After a year and a half, northwest-siders will have their neighborhood Whole Foods back.
The upscale grocer, which closed its location at 7133 N. Oracle Road in January 2013 for a complete rebuild, re-opened on Aug. 27. The new store is twice as large as its predecessor, covering about 31,000 square feet in the Casa Adobes Plaza and employing about 180 people, more than half of them full time.
About a week and a half before the grand opening, the aisles were already stocked with dry goods and frozen foods as construction workers put finishing touches in the departments. Along with the standard grocery offerings, Whole Foods will have a juice bar, an olive bar, a non-GMO wine selection, a taqueria, a pizzeria, a charcuterie case and an attached corner pub, among other specialties. As Whole Foods likes to do in its stores, this location will also stock local and regional products, such as fresh herbs from a Willcox farm.
Store team lead Scott Holmes said the goal is to make the store a neighborhood hub with its own character. With the fencing down, passersby are wandering into the not-quite-finished lobby already, he said.
Richard Shenkarow, co-owner of the 1940s-era Casas Adobes Plaza, said the old space was antiquated and not designed for Whole Foods, having previously been a Wild Oats and a Reay’s Ranch Market.
The ground-up rebuild, which keeps the architectural integrity of the distinctive, Spanish Colonial-style complex, is “fantastic” and completes the repositioning Shenkarow set out to do when he bought the plaza 18 years ago, he said.
Whole Foods entered the Tucson market after its 2007 merger with Wild Oats, converting the Wild Oats at Casas Adobes Plaza and another at 3360 E. Speedway Blvd. to the Whole Foods brand.
A third Whole Foods opened around the time the Casas Adobes store went offline, in a Foothills shopping center that hadn’t seen a grocery store in about a decade. The most recent Whole Foods illustrates how the grocer can be a boon to its surroundings.
When the center, on River at Craycroft roads, sold in January for close to $25 million to a Maryland-based investor, it was fully leased with Whole Foods and Petco as anchors, several local shops filling out the smaller spaces, and a heavily made-over façade.
River Center had good occupancy in its smaller suites, said Andy Seleznov, director of leasing for the center’s former owner/manager, the locally based Larsen Baker. But its two anchors were empty. A grocery store-sized hole – once home to an ABCO, then briefly a Garrett’s IGA – hadn’t been filled since about 2002. With about 50,000 square feet combined between the two anchors, the center stood at about 60 percent occupancy by square footage.
ABCO went out of business in the early 2000s, so the grocery anchor had been vacant since before the recession. The landlords came close to refilling it at least once but nothing worked out.
Then Whole Foods came along, and on the heels of that, Petco.
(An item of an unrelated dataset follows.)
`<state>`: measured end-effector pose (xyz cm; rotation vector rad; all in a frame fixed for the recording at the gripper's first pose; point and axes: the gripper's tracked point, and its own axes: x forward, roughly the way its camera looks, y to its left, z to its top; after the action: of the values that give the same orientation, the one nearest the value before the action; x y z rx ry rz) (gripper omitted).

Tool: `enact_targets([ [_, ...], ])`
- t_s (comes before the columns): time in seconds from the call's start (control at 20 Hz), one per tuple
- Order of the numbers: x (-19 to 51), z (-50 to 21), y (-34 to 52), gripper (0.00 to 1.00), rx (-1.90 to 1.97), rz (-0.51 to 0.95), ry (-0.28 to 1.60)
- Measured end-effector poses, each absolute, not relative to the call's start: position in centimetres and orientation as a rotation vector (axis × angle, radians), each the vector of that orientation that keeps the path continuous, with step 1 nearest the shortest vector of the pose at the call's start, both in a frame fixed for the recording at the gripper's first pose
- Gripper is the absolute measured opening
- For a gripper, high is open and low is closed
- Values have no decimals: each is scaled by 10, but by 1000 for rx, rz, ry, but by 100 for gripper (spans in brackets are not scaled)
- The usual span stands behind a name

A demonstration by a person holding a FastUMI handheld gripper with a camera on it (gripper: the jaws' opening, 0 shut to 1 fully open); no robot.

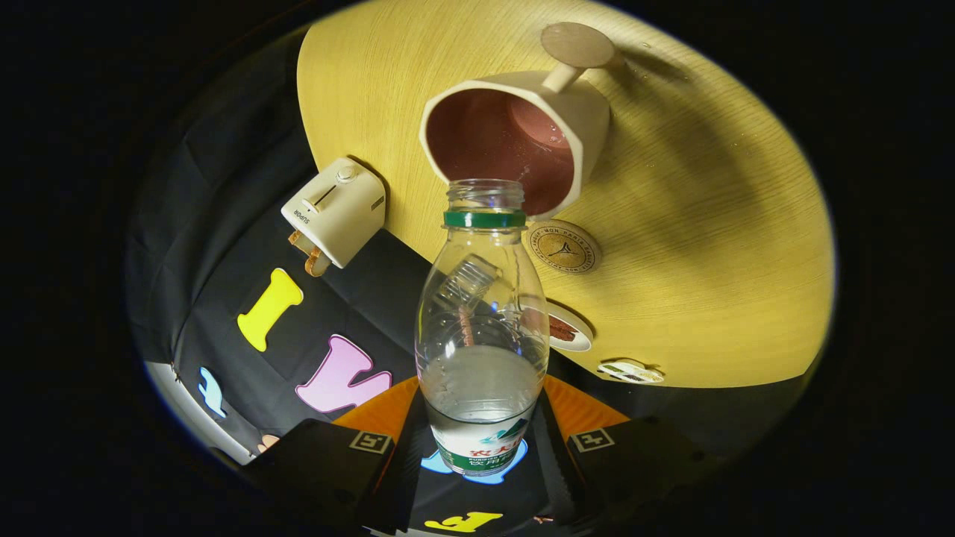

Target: Take the bottle from table, then pour the juice into the cup, finally place the bottle on the coaster

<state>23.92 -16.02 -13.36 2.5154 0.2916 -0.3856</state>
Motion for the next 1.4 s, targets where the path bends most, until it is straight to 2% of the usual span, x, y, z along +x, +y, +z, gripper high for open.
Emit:
enact_targets([
  [0.35, 234, -136, -158, 72, 2329, -391, 282],
  [0.55, 225, -131, -145, 72, 2085, -328, 320],
  [0.75, 207, -124, -128, 72, 1731, -223, 366],
  [1.0, 186, -106, -114, 72, 1320, -151, 325],
  [1.4, 187, -76, -104, 72, 570, -166, 211],
])
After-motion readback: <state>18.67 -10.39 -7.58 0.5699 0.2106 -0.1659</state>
Seleznov said he thinks the Whole Foods drove the pet supplier’s interest, and without Whole Foods, the center wouldn’t have improved the way that it did.
“A grocer and anchor of that caliber would drive so much traffic, and discrete people with high disposable income certainly helps the project,” he said.
Shenkarow said Casa Adobes Plaza was already doing well and has been for some time. Still, with the new anchor, “it’s just going to do that much better.”